A philosopher of the Scholastic tradition, his focus on the ultimate nature of things led him to theology. He was also a writer of spiritual poetry. While his traditional values provoked criticisms of some aspects of Mexico's modernization, he always retained a special relationship with the people. He presided over the celebration of the 50th anniversary of the coronation of Our Lady of Guadalupe, declaring, "I am Zumárraga" to draw Mexicans who have "wandered" back to the church. He joined the Academy in 1953, and many of his sermons were translated into French, Italian, and German.

In 1954, he blessed the Crypt of the Archbishops, which he commissioned, in the Mexico City Metropolitan Cathedral.

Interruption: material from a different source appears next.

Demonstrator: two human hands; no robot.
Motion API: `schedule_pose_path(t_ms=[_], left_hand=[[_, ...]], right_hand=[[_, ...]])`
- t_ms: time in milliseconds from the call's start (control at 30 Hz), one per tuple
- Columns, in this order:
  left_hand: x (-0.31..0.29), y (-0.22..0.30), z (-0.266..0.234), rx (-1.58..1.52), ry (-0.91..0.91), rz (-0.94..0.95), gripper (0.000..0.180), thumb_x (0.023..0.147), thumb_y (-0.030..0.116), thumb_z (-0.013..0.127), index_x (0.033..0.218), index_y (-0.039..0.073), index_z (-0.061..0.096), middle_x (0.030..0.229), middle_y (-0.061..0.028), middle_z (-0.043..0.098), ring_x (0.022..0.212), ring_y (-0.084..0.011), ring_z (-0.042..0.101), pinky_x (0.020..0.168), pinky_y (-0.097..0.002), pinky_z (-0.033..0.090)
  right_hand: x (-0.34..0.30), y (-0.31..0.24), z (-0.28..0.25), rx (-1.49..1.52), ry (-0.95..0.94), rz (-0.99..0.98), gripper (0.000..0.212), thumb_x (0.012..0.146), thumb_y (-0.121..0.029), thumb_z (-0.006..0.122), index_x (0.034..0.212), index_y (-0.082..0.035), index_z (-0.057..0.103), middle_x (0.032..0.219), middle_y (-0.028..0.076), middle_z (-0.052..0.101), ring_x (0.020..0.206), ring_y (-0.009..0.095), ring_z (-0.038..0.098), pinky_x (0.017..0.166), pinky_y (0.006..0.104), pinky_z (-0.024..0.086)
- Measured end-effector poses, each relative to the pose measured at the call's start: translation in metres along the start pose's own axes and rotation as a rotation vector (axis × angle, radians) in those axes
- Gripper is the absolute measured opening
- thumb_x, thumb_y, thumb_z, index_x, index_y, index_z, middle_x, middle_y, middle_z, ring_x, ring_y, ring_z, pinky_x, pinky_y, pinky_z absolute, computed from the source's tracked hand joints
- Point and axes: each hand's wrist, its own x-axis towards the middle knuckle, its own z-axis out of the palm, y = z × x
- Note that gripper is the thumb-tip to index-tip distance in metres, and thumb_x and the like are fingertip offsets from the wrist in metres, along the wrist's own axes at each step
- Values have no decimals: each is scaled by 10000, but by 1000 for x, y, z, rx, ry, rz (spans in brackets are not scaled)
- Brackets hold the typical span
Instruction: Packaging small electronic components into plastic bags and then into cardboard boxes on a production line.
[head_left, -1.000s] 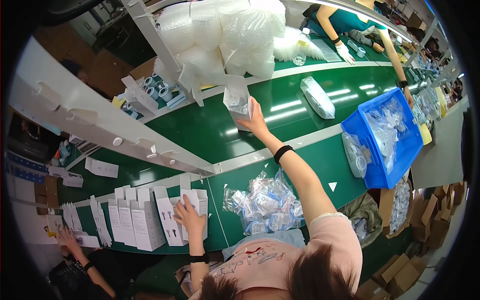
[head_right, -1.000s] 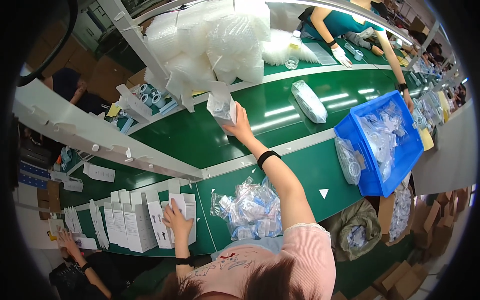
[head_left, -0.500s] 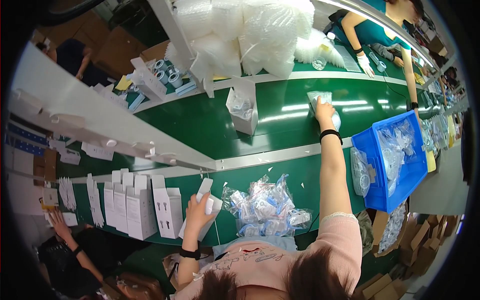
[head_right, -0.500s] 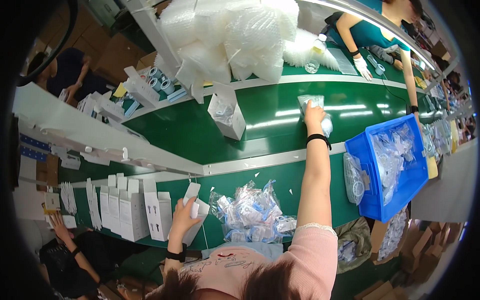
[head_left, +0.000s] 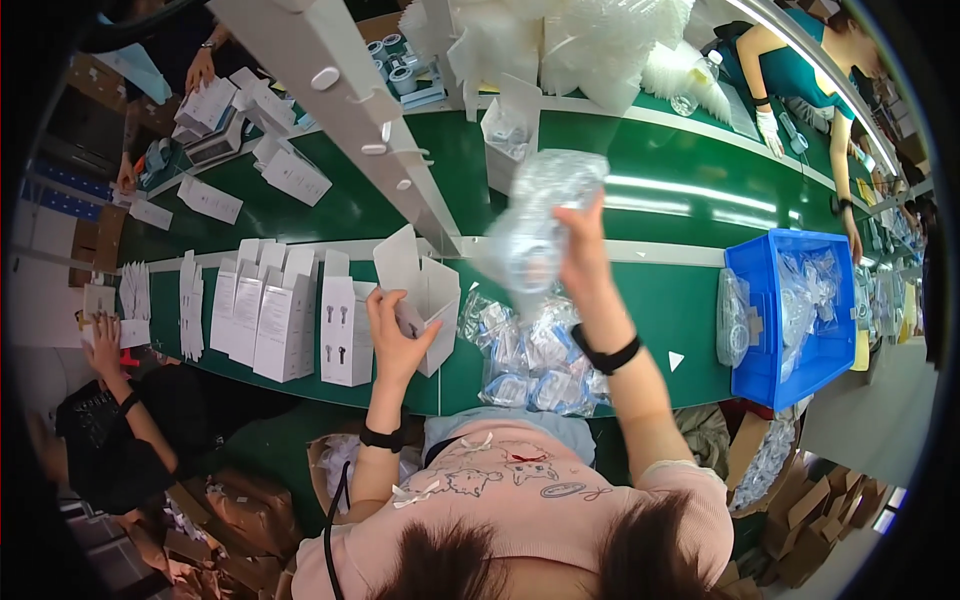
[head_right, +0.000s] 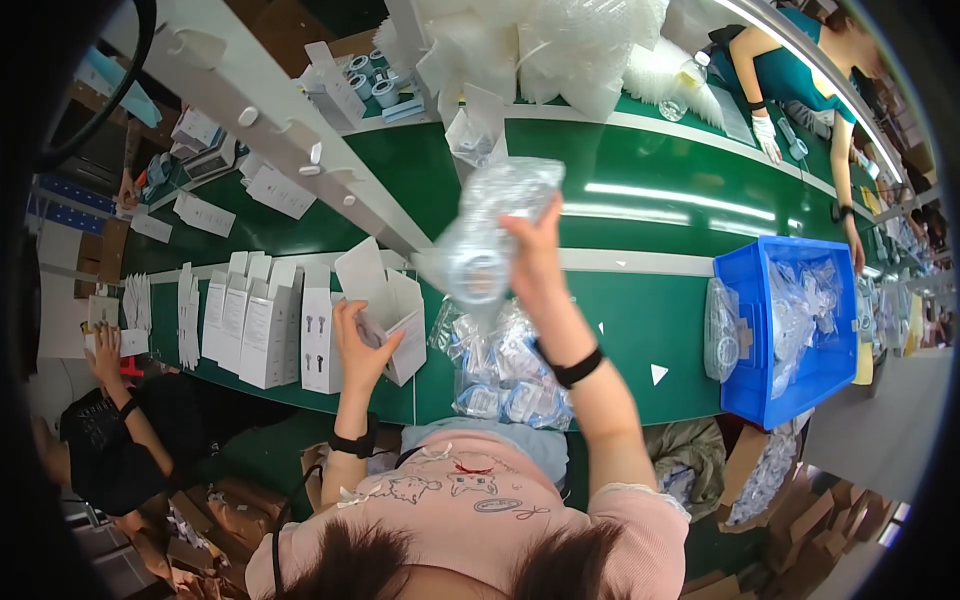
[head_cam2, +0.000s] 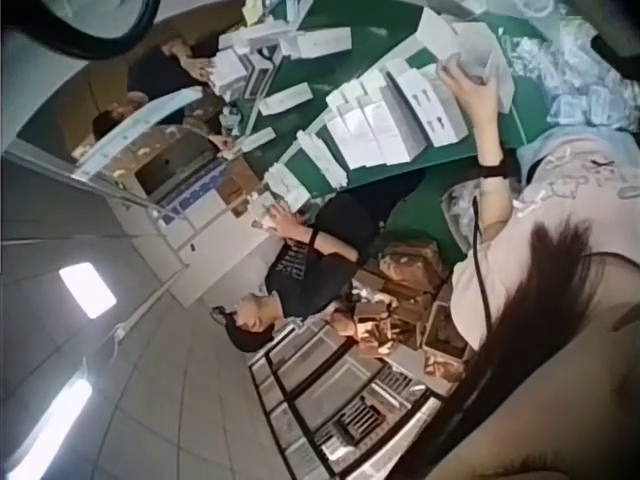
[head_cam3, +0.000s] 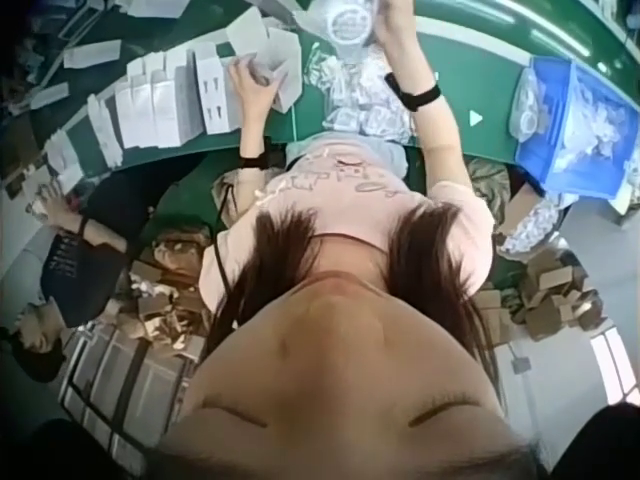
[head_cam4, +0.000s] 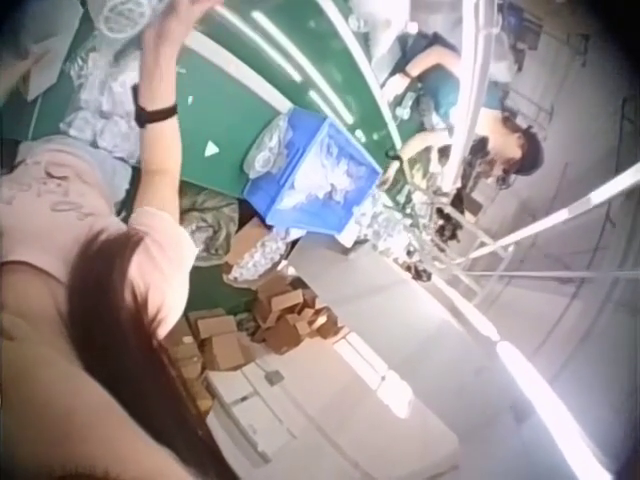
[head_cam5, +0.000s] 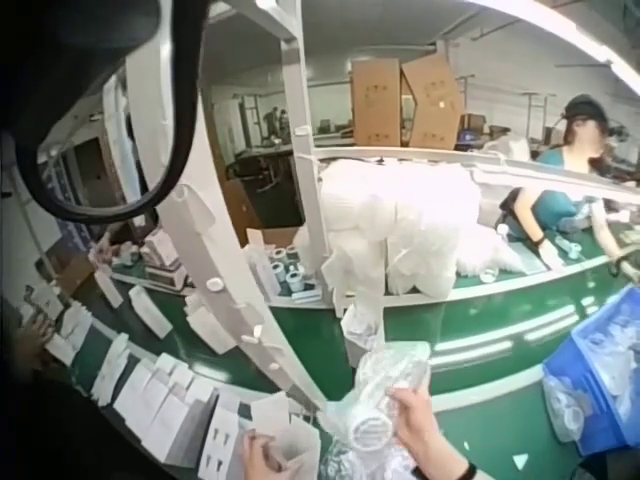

He died on 9 February 1956 in Mexico City. He was interred beneath the main altar of Mexico City's Metropolitan Cathedral after a pontifical High Mass celebrated by the Archbishop of Yucatán, Fernando Ruiz y Solózarno, and attended by more than 800 church officials. Police officials estimated that over 100,000 mourners had filed past the funeral bier prior to the Mass. On 12 May 2011, his remains were exhumed for his cause for canonization.